Подобный антирелигиозный бунт в какой-то мере был уже подготовлен общением с университетскими товарищами, увлечением тем новым кругом идей, которые вытесняли идеи и идеалы христианства. В том же дневнике 1855 г. Добролюбов начинает размышлять о своем общественном предназначении. Он осознает его в самых высоких гражданских категориях, как служение Отечеству: «…наша родная Русь более всего занимает нас своим великим будущим, для которого хотим мы трудиться неутомимо, бескорыстно и горячо»[190]. При этом собственную роль он оценивает как потенциально необыкновенно значительную: «…я как будто нарочно призван судьбою к великому делу переворота!»[191]. И потому Добролюбов остро переживает невозможность, как ему кажется, ее осуществления: «Я чувствую, что реформатором, революционером я не призван быть… Не прогремит мое имя, не осенит слава дерзкого предпринимателя и совершителя великого переворота»[192].
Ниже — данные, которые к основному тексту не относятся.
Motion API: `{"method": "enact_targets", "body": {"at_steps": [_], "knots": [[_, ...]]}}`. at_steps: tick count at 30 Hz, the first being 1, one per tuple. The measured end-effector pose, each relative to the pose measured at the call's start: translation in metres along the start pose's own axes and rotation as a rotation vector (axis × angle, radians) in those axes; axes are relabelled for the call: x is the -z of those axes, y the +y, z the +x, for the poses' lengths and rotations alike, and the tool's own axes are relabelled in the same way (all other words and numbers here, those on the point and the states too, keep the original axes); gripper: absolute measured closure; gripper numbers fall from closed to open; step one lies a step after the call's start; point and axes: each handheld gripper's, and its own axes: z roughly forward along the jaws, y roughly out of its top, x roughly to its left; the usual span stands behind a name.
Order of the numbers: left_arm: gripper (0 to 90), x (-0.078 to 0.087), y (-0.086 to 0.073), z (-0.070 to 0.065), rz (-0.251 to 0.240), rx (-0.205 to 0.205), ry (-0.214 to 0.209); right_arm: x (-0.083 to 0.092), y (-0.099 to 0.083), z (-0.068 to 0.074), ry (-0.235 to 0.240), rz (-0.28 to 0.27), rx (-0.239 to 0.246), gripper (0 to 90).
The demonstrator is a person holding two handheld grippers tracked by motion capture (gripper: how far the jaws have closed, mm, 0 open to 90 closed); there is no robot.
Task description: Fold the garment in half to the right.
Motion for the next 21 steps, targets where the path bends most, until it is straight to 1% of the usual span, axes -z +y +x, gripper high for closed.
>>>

По сравнению с дневниками Добролюбова в «Дневнике Левицкого» усилен публицистический пафос и значительно большее внимание отведено острым вопросам современной общественной жизни. Чернышевский как бы достраивал облик своего героя недостающими деталями. Так, он включает развернутое публицистическое рассуждение о крепостном праве и о том, возможны ли перемены в общественной жизни в случае его отмены («Дневник Левицкого» «написан» в 1857 г., и именно к этому году относятся самые развернутые дневниковые записи Добролюбова). Левицкий крайне скептически относится к предстоящим реформам, оценивая их как либеральные: «Пустое дело. Пустое. И сколько времени наше общество будет забывать обо всем другом из-за хлопот об этом мелком деле, понимаемом только в пустейшем смысле! Но вот, положим, дохлопотались, устроили и навосхищались досыта, что бывшие крепостные освобождены и возблагоденствуют. Можно обществу приняться за что-нибудь другое»[193]. С несомненным сочувствием Левицкий пишет о другом пути общественных перемен, аналогичном тому, по которому шли европейские страны, – революционных переворотов.